What the task requires:
Word for word, restate the records from their first line through the line with "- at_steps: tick", both ends included; omit each picture.

■ ■ ■ ■ ■

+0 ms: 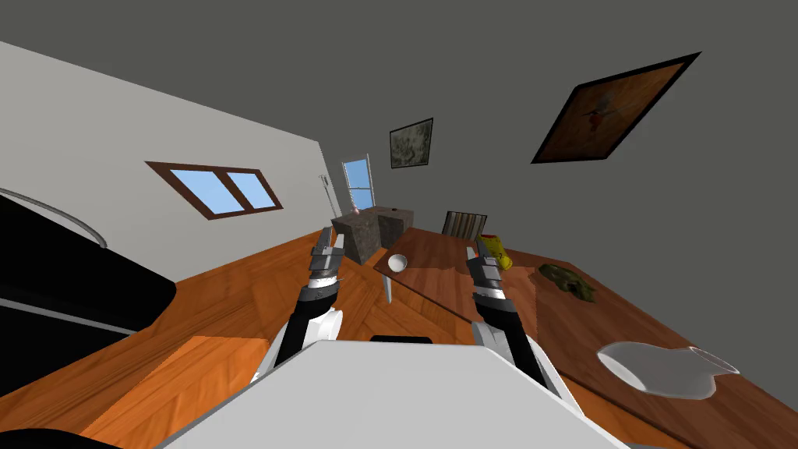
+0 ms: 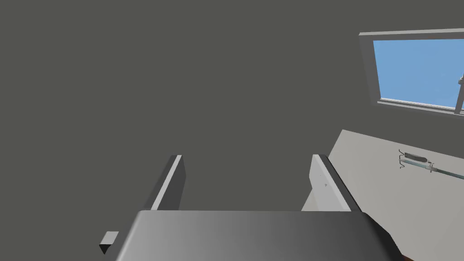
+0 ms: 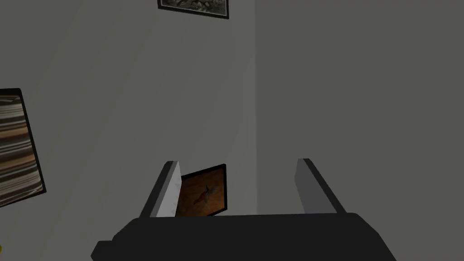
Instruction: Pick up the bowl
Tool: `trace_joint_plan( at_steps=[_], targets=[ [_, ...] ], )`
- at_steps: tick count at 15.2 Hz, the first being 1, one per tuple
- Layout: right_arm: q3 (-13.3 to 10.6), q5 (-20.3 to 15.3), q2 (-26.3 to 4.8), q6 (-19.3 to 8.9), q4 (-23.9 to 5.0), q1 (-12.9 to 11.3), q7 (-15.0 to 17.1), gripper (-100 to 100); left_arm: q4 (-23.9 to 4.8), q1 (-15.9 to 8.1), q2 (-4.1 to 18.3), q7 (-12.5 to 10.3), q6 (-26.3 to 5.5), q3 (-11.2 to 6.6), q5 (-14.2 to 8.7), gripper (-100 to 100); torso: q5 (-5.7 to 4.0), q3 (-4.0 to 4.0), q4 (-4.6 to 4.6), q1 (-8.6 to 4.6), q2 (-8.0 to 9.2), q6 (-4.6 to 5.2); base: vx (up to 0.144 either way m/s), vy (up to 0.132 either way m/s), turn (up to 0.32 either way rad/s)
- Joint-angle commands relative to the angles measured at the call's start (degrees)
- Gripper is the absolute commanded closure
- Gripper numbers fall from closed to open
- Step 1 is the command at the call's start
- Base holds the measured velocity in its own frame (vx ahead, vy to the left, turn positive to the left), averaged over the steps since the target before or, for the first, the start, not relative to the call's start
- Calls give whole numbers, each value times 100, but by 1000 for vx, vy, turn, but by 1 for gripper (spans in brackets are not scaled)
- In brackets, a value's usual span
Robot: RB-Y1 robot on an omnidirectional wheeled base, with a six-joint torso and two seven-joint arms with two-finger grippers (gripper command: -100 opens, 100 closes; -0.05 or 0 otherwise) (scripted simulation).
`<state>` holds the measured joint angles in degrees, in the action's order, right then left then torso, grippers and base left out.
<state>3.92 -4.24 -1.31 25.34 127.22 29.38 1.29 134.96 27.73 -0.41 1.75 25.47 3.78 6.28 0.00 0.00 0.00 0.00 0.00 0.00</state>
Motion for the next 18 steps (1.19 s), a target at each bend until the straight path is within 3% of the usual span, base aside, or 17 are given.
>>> trace_joint_plan(
  at_steps=[1,8,18],
  targets=[
    [-1,-59,-161,-9,-20,12,-13,-100,0,0,0,0,0,0,0,0,0,0,0,0,0,0,5,12,17],
    [-59,-533,-905,-85,-216,112,-125,-100,0,0,-1,0,0,1,0,0,8,-11,-5,39,-20,-2,38,83,50],
    [-301,-1578,-2067,-278,-758,342,-389,-100,0,1,-1,0,0,1,0,0,10,-18,-7,45,-31,-2,66,108,75]
  ],
)
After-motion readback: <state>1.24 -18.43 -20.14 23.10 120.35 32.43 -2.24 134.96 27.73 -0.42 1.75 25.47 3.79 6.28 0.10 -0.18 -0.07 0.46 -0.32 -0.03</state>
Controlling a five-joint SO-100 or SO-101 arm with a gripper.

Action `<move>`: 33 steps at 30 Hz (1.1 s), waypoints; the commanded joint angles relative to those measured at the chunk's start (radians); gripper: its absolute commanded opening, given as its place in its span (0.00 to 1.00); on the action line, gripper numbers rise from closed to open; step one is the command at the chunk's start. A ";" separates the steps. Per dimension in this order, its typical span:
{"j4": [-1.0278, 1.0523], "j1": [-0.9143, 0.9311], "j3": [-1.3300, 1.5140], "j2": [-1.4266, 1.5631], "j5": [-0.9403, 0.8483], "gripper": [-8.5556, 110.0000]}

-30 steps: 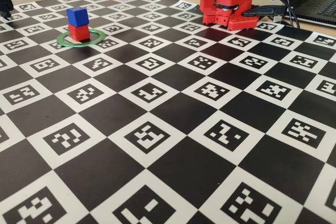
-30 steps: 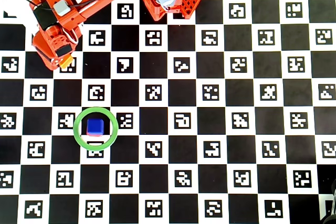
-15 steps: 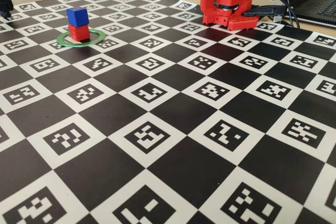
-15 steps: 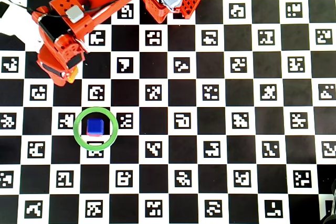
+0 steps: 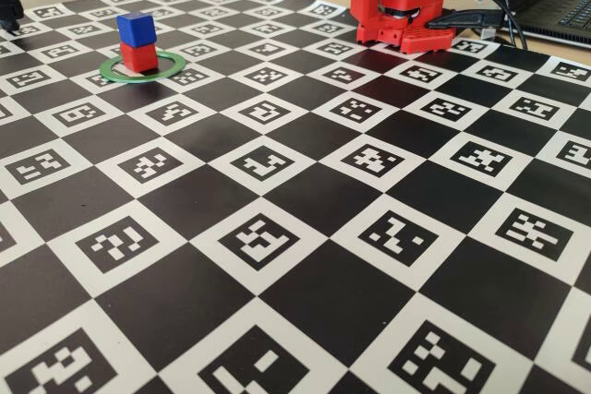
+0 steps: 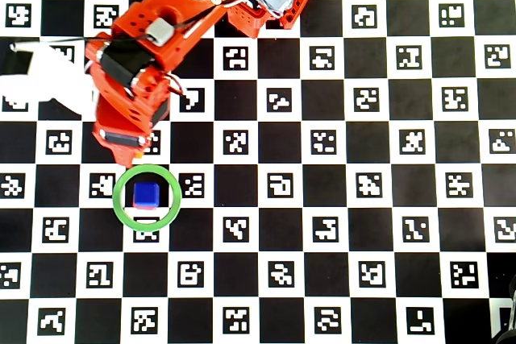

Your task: Grab the red cube then put it in the green circle then put the blue cube on top and finally the orange cube on top

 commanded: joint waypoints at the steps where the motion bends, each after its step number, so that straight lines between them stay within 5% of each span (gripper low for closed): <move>1: 0.014 -0.038 -0.106 0.006 -0.038 0.10; 33: -0.060 -0.051 -0.275 -0.285 -0.080 0.10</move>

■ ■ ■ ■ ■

Solution for this task:
+0 ms: 
+0 ms: 
+0 ms: 
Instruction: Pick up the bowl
Tool: `trace_joint_plan( at_steps=[_], targets=[ [_, ...] ], )`
- at_steps: tick count at 15.2 Hz, the first being 1, one per tuple

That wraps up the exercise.